Jaime Torres Bodet, entonces secretario de Educación, se encargó de velar por el cumplimiento de la nueva legislación, la cual establecía que “todos los mexicanos que residan en territorio nacional, sin distinción de sexo u ocupación, que sepan leer y escribir el español, que sean mayores de 18 y menores de 60 y que no estén incapacitados de acuerdo con las disposiciones de la ley civil, tienen obligación (…) de enseñar a leer y escribir cuando menos a otro habitante de la República que no sepa hacerlo, que no esté incapacitado y cuya edad esté comprendida entre los 6 y los 40 años”. Debido a la dimensión del proyecto los criterios fueron flexibles y la sociedad alfabetizada contribuyó a la creación de centros de enseñanza y al auspicio de materiales y salarios para las capacitaciones docentes.

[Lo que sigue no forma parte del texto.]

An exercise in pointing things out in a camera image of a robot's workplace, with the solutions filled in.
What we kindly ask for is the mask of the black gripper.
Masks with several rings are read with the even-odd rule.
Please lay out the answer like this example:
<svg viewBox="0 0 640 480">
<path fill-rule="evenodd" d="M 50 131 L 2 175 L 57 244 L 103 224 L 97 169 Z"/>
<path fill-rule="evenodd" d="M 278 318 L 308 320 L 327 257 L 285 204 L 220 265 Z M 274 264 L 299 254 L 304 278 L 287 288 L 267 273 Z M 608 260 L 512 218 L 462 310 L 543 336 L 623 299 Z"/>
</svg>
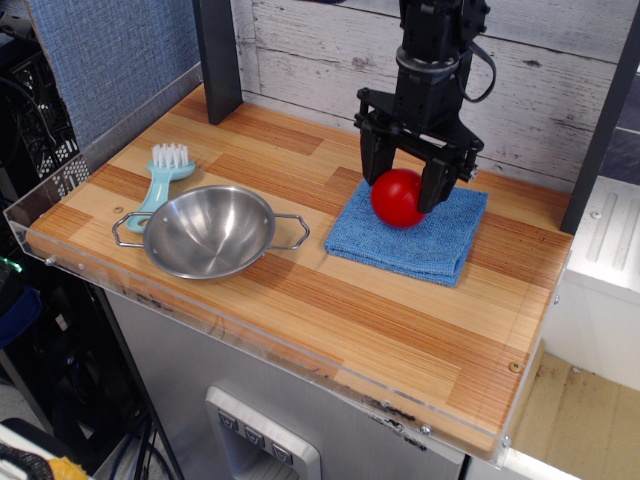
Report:
<svg viewBox="0 0 640 480">
<path fill-rule="evenodd" d="M 458 180 L 475 178 L 476 156 L 484 144 L 462 123 L 460 110 L 464 101 L 484 98 L 467 95 L 470 70 L 469 62 L 427 64 L 417 70 L 401 65 L 394 92 L 357 92 L 355 126 L 363 178 L 370 186 L 392 168 L 398 149 L 425 162 L 418 203 L 422 214 L 446 201 Z"/>
</svg>

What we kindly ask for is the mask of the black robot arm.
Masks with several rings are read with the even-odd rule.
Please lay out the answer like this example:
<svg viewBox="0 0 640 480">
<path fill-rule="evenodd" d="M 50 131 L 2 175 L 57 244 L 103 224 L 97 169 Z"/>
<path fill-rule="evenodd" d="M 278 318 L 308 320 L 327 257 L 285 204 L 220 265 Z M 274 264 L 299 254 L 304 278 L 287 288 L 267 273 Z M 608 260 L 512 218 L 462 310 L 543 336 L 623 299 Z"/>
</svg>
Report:
<svg viewBox="0 0 640 480">
<path fill-rule="evenodd" d="M 474 178 L 484 148 L 460 110 L 471 99 L 466 87 L 473 59 L 495 65 L 474 41 L 486 30 L 490 8 L 484 1 L 402 1 L 399 10 L 395 90 L 360 89 L 355 125 L 368 184 L 392 168 L 398 150 L 424 162 L 418 210 L 428 214 L 457 181 Z"/>
</svg>

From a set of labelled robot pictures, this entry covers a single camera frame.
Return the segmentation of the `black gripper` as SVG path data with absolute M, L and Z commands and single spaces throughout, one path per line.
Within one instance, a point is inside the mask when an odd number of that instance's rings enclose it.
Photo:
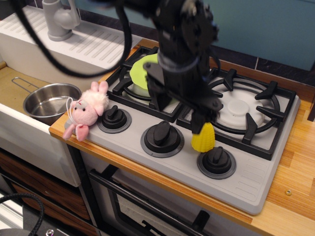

En sus memorias, Torres Bodet explicó que la Secretaría a su cargo procedió a la elaboración de cartillas para la enseñanza de la lectoescritura del español y de las especiales destinadas a la “castellanización de los grupos indígenas”. Para la redacción de estos manuales se convocó a un equipo de profesionales que intentaron seguir las más novedosas vertientes pedagógicas, además, se insistió en la necesidad de dar un valor agregado al contenido de los mismos que trascendiera el mero propósito práctico de la campaña. Torres Bodet planteó el dilema en los siguientes términos: “¿Qué mensaje podríamos transmitir en esas páginas, dedicadas a ejercicios sencillos de identificación de letras, formación de sílabas, integración de palabras cortas en frases breves e inteligibles? Pensé en los misioneros de los primeros tiempos de la Colonia. Como complemento de los abecedarios que utilizaban ellos tenían los Evangelios. (…) Tampoco nosotros estábamos despojados de símbolos y de augurios. La bondad, el valor, la voluntad de progreso, la confianza en la libertad, el amor a la patria y la solidaridad con todo género humano son fuerzas laicas, insobornables. (…) Con la savia de aquellas fuerzas tendríamos que nutrir el mensaje moral de nuestra cartilla”.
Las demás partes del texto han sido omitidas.